# [TASK DIRECTIONS]
From the entries below, return exactly the lines beginning at the one that contains "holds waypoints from" and ending at the one that contains "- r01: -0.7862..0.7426", both of them included, and only those lines.

# [MATERIAL FOR THIS TASK]
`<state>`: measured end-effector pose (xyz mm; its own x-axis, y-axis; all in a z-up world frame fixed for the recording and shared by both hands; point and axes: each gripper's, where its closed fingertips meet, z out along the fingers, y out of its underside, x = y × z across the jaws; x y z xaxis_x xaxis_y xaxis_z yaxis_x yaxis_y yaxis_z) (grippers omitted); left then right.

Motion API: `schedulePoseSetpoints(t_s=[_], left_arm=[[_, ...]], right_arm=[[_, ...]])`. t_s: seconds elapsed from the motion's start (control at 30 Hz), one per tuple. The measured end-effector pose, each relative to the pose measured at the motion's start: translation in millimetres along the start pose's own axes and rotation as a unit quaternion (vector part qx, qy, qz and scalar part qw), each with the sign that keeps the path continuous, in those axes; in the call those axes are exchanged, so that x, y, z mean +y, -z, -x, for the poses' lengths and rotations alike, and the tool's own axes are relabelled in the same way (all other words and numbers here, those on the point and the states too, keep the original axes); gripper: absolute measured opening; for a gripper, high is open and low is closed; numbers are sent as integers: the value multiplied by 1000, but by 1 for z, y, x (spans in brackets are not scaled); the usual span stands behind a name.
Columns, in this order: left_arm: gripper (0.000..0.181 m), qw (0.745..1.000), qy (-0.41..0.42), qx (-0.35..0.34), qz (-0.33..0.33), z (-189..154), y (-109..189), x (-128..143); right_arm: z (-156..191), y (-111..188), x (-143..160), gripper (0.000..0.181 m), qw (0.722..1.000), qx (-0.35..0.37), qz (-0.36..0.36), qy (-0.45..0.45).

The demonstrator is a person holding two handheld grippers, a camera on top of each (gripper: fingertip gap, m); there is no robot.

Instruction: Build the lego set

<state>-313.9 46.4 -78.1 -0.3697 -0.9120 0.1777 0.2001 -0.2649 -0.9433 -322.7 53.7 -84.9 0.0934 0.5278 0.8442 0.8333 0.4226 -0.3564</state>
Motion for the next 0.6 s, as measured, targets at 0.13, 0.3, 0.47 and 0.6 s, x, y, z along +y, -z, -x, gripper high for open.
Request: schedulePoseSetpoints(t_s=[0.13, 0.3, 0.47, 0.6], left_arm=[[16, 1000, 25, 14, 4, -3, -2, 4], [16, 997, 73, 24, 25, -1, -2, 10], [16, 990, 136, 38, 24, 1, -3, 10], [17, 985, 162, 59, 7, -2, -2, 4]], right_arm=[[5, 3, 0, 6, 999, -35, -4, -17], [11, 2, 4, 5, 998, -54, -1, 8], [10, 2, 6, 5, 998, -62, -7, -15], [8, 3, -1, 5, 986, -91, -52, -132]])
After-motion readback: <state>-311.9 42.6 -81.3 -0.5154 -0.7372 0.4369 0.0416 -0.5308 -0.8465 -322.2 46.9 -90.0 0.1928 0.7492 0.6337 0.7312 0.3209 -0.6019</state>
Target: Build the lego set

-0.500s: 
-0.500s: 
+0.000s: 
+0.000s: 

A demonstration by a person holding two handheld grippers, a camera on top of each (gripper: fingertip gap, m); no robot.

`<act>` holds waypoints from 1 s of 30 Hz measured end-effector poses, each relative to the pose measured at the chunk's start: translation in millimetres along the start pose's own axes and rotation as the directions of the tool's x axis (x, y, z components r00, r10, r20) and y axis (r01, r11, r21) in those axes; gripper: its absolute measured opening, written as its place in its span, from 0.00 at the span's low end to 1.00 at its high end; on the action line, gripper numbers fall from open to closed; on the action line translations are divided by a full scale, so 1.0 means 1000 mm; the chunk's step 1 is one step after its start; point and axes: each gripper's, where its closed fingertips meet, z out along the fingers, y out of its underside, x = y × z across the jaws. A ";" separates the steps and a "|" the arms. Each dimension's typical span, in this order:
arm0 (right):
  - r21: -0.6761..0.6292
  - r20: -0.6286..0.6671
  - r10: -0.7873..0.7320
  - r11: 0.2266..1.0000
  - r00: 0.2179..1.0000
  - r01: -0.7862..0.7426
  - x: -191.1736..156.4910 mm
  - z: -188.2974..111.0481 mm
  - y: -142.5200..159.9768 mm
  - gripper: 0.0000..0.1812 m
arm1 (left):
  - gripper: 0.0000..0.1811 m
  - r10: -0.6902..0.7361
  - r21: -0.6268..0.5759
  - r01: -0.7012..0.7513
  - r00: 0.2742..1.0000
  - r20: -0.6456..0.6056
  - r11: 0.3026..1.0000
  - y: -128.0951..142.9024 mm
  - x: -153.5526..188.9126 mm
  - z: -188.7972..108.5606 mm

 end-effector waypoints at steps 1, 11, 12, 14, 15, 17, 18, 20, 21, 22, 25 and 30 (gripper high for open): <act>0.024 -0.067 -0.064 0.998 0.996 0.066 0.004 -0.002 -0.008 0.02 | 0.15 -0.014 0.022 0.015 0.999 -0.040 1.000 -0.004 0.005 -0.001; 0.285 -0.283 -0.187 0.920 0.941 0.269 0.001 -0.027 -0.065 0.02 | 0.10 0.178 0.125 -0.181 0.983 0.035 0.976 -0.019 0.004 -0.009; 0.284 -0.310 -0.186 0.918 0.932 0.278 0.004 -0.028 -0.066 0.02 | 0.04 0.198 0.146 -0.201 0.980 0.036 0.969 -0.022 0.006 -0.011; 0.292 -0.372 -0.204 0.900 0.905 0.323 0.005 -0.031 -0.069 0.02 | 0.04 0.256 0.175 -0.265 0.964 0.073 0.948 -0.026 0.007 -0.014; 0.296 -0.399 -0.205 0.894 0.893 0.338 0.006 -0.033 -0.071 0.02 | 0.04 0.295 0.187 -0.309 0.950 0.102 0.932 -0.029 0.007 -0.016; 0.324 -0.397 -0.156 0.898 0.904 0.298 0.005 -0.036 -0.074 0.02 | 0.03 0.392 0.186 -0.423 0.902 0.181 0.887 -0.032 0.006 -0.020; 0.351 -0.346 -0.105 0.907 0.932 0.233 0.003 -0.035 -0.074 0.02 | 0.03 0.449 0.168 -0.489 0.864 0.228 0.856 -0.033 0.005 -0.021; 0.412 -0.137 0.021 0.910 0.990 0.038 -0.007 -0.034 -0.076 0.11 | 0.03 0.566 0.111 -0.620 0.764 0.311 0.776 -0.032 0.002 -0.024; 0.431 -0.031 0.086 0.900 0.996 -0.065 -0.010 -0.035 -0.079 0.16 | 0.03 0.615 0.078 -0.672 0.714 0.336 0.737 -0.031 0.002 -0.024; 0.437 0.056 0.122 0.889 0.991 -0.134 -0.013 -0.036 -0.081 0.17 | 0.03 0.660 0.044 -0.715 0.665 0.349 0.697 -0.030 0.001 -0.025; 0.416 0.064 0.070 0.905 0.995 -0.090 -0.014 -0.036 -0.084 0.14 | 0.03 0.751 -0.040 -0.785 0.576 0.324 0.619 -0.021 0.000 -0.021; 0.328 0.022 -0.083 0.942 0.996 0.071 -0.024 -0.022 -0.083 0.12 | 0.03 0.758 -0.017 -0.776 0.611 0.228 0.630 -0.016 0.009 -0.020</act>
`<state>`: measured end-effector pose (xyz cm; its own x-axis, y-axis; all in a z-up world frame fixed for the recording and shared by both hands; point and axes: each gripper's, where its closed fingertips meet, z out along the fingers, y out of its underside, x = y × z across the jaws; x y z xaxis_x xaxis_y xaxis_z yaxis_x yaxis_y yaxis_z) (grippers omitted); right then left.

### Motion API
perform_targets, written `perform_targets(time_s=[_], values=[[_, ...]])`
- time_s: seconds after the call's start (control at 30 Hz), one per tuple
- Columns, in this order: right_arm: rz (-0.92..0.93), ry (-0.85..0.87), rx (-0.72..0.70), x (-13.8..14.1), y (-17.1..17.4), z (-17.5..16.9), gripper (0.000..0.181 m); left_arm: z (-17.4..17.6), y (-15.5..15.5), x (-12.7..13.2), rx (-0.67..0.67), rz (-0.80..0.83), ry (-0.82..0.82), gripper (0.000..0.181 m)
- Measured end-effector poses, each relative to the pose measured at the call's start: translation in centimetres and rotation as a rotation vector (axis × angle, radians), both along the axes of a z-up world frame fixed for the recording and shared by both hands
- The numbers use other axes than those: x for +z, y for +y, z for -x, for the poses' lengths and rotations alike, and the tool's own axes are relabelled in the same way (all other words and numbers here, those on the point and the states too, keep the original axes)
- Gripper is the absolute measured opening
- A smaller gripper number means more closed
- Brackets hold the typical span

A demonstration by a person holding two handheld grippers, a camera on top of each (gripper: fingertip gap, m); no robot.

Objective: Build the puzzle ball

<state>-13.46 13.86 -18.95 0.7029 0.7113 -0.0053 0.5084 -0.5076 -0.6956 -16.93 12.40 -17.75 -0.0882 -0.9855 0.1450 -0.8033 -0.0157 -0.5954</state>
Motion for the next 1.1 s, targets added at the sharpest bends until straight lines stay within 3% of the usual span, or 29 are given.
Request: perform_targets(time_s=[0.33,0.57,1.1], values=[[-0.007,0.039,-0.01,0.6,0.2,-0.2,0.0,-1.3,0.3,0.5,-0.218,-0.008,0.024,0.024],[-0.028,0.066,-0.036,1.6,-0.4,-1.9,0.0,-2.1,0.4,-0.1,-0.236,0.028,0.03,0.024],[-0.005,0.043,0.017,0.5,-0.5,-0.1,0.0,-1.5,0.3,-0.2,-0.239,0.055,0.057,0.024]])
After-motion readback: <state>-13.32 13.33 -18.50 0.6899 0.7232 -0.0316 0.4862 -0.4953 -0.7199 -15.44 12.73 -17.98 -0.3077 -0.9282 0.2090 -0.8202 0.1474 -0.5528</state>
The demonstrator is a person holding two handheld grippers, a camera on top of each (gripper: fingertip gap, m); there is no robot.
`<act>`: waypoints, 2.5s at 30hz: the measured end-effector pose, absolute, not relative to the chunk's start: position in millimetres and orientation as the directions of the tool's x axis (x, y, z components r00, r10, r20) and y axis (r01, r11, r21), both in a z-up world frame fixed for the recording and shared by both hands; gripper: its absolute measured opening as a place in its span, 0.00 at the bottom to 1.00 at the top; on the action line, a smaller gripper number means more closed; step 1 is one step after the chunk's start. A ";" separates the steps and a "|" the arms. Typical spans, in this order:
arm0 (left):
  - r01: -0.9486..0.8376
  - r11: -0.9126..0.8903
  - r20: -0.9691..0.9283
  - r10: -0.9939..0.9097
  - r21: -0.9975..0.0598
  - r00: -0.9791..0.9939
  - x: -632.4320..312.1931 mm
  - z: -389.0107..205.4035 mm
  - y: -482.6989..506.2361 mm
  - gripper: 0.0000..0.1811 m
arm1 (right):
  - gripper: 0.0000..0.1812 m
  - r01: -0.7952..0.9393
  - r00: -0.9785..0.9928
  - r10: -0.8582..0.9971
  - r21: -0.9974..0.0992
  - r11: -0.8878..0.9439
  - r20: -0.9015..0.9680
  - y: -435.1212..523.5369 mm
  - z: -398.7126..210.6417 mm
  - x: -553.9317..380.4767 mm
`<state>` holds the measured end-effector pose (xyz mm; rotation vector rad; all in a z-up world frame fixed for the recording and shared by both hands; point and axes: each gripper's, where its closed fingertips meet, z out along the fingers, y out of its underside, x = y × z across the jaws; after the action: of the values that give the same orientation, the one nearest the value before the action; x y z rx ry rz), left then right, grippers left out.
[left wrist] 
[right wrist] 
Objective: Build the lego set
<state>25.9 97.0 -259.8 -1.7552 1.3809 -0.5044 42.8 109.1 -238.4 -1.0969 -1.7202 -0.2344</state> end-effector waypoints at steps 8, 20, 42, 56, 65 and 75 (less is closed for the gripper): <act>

# [TASK RESULT]
`<act>` holds waypoints from 1 s of 30 Hz measured end-effector poses, each relative to the pose measured at the chunk's start: translation in millimetres along the start pose's own axes and rotation as the directions of the tool's x axis (x, y, z components r00, r10, r20) and y axis (r01, r11, r21) in those axes; gripper: its absolute measured opening, written as its place in its span, from 0.00 at the span's low end to 1.00 at its high end; on the action line, gripper numbers fall from open to closed; on the action line translations are divided by a full scale, so 1.0 means 1000 mm; the chunk's step 1 is one step after its start; point and axes: each gripper's, where its closed fingertips meet, z out along the fingers, y out of its underside, x = y × z across the jaws. A ";" separates the steps and a "|" the arms. Each dimension's typical span, in this order:
arm0 (right):
  - r21: -0.6761..0.6292
  - r20: -0.6286..0.6671
  - r10: -0.7873..0.7320
  - r11: 0.2266..1.0000
  - r00: 0.2179..1.0000
  - r01: -0.7862..0.7426

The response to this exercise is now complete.